Another key factor ink type. Do you go Sawgrass or Cobra? You can read a lot on this forum on the two. Printers are simply a tool to deliver the ink and should have little bearing on your descion.

If you decide to purchase a complete system buy the minimum as if it turns into a money maker you can easily upgrade to larger equipment and purchase more substrates. Stay away from package deals especially ones that bundle a bunch of items to print on. These are usually stuff that is never sold and pawned off on noobies. You see this junk in classifieds trying to be sold all the time. 

If you again decide to go all in and purchase a complete system you really need someone to hold your hand as again it is part art and part science to create professional results. You need a vendor who will walk you through the learning curve. This market is difficult in itself to succeed and being a noobie without a solid vendor your chances are not good.

Best of luck


----------



## mgparrish (Jul 9, 2005)

goat32 said:


> New to the business and seeing what is the best printer to use for full sublimation and regular sub dyes? Also if you could recommend a heat press as well.. Thanks for the help!!


I'm not sure on your meaning of "full sublimation" and "regular sub dyes"?

Where did you hear this term? 

We have sublimation dye ink for heat transfer, dye ink for regular paper printing, and pigment ink for polymer tshirt transfer printing or regular paper printing.

Ink jet printers from the factory are either dye (non-sublimation) or pigment based inks.


----------



## mgparrish (Jul 9, 2005)

Riderz Ready said:


> There are so many things to consider in dye sub with the most important being what market you are going to attack which will dictate how large of printer/press you will need.
> 
> One thing to suggest first - dye sub like all decorating technologies requires knowledge and experience to do it professionally. Some dye substrates take more expertise than others. Before investing money into a complete system one may be advise to get a simply heat press on eBay and have someone else make the prints for you. This will allow you to see if you marketing/sells will justify investing into a complete systm. Please note - we do not offer this service thus I am suggesting this without the hopes of getting some revenue.
> 
> ...


I would add and warn against going to a Sawgrass vendor for printer, ink delivery, and ink purchase recommendations, substrates yes, how to press the substrates they sell, definitly.

Too many noobies suckered into Ricoh GX7000 that end up as paper weights from the Sawgrass vendors. And nothing but BS about other printer capabilites and no mention of sub ink options outside of Sawgrass.

Best for one to educate themselves first on printer and ink options from someone who is not giving advise based on their profit margin from the inks and printer sale. Read the forum posts then ask questions.

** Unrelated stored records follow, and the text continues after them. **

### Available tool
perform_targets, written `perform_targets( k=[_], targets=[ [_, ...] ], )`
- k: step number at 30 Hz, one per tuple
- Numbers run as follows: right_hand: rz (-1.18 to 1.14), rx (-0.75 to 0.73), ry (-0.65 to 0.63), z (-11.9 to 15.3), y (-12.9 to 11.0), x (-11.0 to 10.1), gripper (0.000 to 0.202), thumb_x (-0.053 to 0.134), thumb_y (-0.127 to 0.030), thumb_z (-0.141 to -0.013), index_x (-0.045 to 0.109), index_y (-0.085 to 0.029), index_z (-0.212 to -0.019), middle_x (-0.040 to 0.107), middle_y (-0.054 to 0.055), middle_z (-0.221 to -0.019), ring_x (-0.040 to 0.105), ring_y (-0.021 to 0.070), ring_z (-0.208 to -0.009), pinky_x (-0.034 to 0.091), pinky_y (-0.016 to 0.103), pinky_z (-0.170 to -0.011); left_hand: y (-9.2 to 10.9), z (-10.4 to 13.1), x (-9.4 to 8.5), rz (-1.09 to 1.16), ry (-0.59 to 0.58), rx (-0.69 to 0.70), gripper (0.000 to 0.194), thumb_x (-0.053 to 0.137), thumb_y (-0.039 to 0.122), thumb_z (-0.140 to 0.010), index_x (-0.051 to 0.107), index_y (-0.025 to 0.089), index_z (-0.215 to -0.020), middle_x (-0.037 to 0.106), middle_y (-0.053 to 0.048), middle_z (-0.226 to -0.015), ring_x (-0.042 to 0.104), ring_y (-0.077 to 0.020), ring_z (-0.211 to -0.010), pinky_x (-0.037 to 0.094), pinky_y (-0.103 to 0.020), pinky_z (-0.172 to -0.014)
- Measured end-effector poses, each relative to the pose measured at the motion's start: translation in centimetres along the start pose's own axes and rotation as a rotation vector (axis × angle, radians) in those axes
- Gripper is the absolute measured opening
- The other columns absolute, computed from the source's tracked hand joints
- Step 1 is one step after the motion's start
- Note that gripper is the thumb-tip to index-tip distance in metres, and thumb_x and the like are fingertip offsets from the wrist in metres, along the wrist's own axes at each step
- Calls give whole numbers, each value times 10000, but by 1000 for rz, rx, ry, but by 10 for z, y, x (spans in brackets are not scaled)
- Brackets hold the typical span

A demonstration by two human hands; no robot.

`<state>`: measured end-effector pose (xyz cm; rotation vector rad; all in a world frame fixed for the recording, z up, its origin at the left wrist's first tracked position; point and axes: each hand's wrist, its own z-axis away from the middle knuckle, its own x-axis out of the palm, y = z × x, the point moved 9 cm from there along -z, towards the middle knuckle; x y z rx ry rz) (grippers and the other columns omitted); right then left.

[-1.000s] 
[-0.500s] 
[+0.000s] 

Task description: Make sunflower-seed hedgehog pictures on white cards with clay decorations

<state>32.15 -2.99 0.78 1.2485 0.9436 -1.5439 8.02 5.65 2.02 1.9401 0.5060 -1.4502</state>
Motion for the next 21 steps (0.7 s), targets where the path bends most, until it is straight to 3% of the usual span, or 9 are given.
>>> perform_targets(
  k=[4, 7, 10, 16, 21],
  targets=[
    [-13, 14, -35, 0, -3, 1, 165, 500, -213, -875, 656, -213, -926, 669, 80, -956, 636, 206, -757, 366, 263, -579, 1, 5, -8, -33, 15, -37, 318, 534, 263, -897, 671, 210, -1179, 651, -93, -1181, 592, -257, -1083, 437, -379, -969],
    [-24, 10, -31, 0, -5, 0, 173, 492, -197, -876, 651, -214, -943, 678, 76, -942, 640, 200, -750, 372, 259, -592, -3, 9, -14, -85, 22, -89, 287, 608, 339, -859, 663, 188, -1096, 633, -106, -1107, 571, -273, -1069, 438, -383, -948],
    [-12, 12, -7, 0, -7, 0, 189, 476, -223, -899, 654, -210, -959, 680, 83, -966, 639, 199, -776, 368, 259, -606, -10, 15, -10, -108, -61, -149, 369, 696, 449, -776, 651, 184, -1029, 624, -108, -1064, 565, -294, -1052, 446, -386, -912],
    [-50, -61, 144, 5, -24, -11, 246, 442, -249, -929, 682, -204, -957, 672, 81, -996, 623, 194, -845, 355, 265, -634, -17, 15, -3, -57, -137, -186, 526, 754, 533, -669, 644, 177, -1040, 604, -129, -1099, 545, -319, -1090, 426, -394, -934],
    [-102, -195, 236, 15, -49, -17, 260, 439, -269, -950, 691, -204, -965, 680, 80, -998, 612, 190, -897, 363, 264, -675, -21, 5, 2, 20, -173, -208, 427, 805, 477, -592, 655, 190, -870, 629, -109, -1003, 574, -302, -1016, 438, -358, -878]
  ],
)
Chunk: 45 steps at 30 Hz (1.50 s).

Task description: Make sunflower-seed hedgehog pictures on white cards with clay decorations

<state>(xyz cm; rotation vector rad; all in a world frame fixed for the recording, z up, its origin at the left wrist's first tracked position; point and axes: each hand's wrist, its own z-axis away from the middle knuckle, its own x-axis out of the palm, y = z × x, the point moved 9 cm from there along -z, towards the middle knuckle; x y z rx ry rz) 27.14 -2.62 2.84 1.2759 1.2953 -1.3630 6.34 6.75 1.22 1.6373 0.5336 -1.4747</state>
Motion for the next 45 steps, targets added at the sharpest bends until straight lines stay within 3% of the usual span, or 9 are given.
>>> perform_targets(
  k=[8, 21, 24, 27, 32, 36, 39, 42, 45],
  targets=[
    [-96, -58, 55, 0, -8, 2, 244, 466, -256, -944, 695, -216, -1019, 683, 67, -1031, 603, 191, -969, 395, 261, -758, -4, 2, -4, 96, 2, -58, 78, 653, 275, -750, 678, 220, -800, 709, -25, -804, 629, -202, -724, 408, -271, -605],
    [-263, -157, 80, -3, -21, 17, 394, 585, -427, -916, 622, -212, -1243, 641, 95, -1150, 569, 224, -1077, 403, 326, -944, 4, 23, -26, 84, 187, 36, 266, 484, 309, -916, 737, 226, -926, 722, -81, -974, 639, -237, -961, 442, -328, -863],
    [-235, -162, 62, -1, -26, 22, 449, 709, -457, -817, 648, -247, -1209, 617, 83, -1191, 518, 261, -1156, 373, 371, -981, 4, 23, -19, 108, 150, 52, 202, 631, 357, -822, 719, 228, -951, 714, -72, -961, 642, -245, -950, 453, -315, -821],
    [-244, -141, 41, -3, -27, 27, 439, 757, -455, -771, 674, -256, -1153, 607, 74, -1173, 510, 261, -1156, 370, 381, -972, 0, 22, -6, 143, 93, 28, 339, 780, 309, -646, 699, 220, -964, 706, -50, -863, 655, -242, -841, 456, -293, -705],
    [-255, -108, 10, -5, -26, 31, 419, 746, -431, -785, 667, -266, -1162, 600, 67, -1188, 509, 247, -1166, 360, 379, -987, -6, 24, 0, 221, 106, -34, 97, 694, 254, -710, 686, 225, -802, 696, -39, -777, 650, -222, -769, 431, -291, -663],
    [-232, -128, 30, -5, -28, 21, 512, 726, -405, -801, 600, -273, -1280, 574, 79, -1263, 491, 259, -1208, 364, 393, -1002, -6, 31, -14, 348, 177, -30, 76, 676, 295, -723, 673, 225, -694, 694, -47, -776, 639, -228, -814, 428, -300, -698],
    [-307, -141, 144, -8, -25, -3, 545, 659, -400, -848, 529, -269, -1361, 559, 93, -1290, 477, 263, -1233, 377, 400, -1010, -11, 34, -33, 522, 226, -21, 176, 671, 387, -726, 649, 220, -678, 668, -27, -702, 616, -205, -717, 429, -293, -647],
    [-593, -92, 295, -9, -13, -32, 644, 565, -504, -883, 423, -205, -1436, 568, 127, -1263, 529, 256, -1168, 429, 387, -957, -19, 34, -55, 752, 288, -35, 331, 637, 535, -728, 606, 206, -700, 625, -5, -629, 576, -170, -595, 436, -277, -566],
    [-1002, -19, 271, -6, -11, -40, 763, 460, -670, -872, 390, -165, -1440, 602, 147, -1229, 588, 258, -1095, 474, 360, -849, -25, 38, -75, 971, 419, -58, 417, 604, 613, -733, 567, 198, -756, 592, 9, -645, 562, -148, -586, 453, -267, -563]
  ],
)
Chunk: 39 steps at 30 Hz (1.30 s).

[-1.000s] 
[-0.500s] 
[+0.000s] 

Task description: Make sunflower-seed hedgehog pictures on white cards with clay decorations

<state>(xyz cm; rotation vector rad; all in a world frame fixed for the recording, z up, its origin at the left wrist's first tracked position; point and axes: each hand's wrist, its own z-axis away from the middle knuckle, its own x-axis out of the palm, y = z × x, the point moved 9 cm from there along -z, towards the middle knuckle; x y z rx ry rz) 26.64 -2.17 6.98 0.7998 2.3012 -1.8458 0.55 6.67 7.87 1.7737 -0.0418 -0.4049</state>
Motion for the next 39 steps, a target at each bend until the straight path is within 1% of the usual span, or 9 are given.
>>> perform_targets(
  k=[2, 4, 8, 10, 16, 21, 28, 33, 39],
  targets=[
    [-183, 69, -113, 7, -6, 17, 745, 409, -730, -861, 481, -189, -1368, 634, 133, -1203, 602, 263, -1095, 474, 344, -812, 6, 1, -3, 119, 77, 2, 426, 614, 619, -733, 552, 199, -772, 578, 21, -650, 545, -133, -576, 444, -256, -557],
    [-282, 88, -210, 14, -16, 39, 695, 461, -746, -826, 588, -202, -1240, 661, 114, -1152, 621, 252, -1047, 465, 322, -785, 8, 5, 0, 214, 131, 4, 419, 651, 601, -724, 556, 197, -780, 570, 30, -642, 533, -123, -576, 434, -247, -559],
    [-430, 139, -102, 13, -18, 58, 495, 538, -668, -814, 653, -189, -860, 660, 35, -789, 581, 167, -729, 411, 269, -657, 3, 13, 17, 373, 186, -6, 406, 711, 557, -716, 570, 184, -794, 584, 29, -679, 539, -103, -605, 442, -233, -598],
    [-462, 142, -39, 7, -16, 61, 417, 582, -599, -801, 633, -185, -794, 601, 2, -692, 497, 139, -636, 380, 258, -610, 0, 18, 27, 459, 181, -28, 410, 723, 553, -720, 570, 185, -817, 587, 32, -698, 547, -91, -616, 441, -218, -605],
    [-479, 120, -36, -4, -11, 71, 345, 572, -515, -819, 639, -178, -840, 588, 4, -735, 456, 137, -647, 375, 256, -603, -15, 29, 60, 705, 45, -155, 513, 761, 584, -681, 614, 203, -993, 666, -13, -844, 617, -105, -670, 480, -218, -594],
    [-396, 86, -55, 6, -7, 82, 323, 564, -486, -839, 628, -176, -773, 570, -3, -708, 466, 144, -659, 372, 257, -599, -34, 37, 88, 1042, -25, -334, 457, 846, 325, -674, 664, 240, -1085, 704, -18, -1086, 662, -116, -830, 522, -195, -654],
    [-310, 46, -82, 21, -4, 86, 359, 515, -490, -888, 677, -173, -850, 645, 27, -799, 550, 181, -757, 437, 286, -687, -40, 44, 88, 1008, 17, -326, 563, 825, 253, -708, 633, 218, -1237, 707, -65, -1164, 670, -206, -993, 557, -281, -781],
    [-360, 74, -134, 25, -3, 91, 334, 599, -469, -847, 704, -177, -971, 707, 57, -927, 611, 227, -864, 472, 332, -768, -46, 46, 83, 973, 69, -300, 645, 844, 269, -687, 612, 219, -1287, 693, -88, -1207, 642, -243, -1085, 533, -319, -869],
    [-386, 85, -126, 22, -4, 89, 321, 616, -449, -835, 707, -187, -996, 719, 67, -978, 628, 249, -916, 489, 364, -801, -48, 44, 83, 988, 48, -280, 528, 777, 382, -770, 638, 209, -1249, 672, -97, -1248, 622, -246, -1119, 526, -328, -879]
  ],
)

Nowadays going to a Sawgrass vendor and asking what printer and inks to buy is just as bad as going to a car dealer and asking the saleman what car one should buy without researching first.


----------



## goat32 (Oct 5, 2011)

The market I would be going into is making shirts for sport teams.. I have pretty big background in the business aspect but not much on the production side.. I would be willing to look into having someone do prints and me pressing shirts but not sure on how to go about finding someone who does that.. I appreciate all your input and any other help!!


----------



## Riderz Ready (Sep 18, 2008)

goat32 said:


> The market I would be going into is making shirts for sport teams.. I have pretty big background in the business aspect but not much on the production side.. I would be willing to look into having someone do prints and me pressing shirts but not sure on how to go about finding someone who does that.. I appreciate all your input and any other help!!


We have been in this market quite awhile and there is a couple routes to go. We started in paintball but did about anything we could get our hands on. Over a short amount of time discovered there are markets much more profitable than others and markets that have much larger orders than others. In short we decided that instead of trying to be everything to everyone like Animal Customs we would pick the sport of BMX. By focusing on a sport and marketing us as a BMX only provider we grew beyond our expectations. For us picking a single sport worked incredibly well for others they may find it easier to grab bits and pieces.

To really compete in this market you have to be cut and sew. Surely there are bottom tier teams that still purchase a premade shirt with a logo on it but those shrink every year. Let's face it having the best jersey, regardless of the sport, to show off is critical especially with sports that involve kids. 

Getting into cut and sew is not simple and takes some capital. Even farming out the work can be a real challenge. The majority of cut and sew shops run at full capacity and difficult for them to do wholesale work as it is not as profitable. Second there is a wide range of quality between shops which is mostly seen in the workmanship of the seamstresses. You really have to know what you are doing, have industrial sewing equipment and be very experienced in sewing stretch poly material or you will end up with garbage. I have seen numerous post of pics on this site from people proudly showing there creation and can tell from the picture alone how poorly it was sewn.

I would say there is no more profitable market segment than cut and sew when it comes to dye sub but it takes a lot of resources and time to become professional.

Best of Luck!


----------



## iainlondon (May 11, 2010)

_Maybe a Phone Call to Richard at Cobrainks If your based In The USA,Great Guy and fantastic After sales back up..._


----------



## Deb222 (Feb 17, 2013)

Im newbie starting dye sub biz for hardgoods. What printer do you recommend? Thx Debbie


----------